Step 1: Identify the Slow Node Type in Prometheus
# In Grafana Explore — select Prometheus data source:
# Or open the Node Performance dashboard
# Find the top 5 slowest node types by P99 latency:
topk(5,
histogram_quantile(0.99,
sum(rate(bizfirst_node_execution_duration_seconds_bucket[15m])) by (node_type, le)
)
)
# Example output:
# HttpRequestNode: 28.5s (P99)
# OctopusNode: 12.3s (P99)
# DatabaseQueryNode: 0.8s (P99)
# Focus on the slowest: HttpRequestNode at 28.5s P99
Step 2: Jump to a Slow Trace via Exemplars
# In the Node Performance dashboard:
# 1. Find the "P99 Latency by Node Type" time series panel
# 2. Look for diamond-shaped exemplar markers on the chart
# (appears when a data point has an associated trace)
# 3. Click an exemplar diamond on the HttpRequestNode series
# 4. A popup shows the TraceId — click "View trace" to open in Tempo
# If exemplars are not visible:
# Check that Prometheus has exemplars enabled (requires Prometheus 2.25+):
# prometheus.yml: feature_flags: [exemplar-storage]
# And the BizFirstGO service emits exemplars with histogram observations
Step 3: Read the Trace Waterfall in Tempo
# In Grafana Explore — Tempo — after clicking the exemplar trace:
# The trace waterfall shows:
#
# workflow.execute (total: 32s)
# ├── node.execute: MapperNode (12ms)
# ├── node.execute: ValidationNode (8ms)
# ├── node.execute: HttpRequestNode (29.1s) ← SLOW
# │ └── http.client.request (28.9s) ← Waiting for external HTTP call
# └── node.execute: WriterNode (15ms)
#
# The HttpRequestNode span shows:
# Attribute: http.url = "https://external-api.example.com/v1/data"
# Attribute: http.status_code = 200
# Duration: 29.1 seconds — external API responded slowly
# Root cause: The slow node is waiting on an external API that takes ~29 seconds.
# Action: Check if the external API has SLA issues; consider adding a timeout.
Step 4: Search for All Slow Traces of This Type
# TraceQL query to find all executions where HttpRequestNode was slow:
# In Grafana Explore — Tempo — TraceQL mode:
{ span.node.type = "HttpRequestNode" && duration > 10s }
# This returns all traces containing a slow HttpRequestNode span (> 10s)
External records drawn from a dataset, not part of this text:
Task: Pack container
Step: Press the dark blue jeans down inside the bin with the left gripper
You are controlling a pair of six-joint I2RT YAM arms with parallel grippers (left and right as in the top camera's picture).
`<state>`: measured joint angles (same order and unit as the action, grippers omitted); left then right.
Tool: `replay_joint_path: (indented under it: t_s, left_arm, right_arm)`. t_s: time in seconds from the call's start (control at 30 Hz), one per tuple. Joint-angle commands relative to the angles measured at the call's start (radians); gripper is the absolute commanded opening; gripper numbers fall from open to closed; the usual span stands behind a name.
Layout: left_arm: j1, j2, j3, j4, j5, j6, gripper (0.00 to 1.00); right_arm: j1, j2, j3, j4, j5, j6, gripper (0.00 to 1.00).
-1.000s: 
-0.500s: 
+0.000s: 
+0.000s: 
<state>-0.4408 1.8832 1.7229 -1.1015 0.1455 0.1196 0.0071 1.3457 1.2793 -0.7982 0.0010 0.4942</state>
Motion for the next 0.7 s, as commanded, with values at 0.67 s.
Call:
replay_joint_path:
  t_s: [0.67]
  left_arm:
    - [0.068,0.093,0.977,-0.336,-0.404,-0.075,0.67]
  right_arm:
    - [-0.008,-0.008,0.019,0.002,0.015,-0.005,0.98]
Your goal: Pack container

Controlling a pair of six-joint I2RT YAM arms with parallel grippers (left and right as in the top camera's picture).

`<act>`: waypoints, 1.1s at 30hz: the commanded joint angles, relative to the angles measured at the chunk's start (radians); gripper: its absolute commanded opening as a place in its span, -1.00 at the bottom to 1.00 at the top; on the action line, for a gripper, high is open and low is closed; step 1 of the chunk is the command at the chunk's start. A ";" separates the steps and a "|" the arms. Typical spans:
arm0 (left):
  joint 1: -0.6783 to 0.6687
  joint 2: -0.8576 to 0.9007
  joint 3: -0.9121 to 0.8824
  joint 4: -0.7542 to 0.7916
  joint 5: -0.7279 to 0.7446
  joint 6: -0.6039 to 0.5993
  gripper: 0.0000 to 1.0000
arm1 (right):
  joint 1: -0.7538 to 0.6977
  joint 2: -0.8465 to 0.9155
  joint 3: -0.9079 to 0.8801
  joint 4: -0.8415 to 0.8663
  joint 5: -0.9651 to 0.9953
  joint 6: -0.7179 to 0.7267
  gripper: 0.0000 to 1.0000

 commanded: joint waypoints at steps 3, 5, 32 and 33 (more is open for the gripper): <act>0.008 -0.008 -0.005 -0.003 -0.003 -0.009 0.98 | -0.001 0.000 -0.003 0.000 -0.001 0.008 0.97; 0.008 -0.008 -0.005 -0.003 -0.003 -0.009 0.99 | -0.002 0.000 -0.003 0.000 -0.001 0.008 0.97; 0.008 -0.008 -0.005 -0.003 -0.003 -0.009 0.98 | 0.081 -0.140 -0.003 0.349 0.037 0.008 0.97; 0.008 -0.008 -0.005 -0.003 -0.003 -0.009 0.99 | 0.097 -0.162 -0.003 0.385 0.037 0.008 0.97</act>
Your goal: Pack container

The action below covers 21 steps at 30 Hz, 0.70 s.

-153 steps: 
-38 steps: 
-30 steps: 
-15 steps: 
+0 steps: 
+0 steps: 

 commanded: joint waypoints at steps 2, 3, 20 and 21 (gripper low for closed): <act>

# Use the results to understand if this is isolated or systematic:
# - Isolated: one slow call → external API latency spike
# - Systematic: all calls slow → external API degradation, or configuration issue
# Find traces from the last hour:
{ rootName = "workflow.execute" && span.node.type = "HttpRequestNode" && duration > 5s }
| select(span.tenant.id, duration)
Metrics Identify the Problem, Traces Show the Root Cause
Prometheus metrics (P99 latency by node_type) tell you which node type is slow. A distributed trace tells you why — is it a slow external HTTP call, a slow database query, or a slow downstream service? Both signals are necessary for complete root cause analysis. Use metrics to find which node and traces to understand why.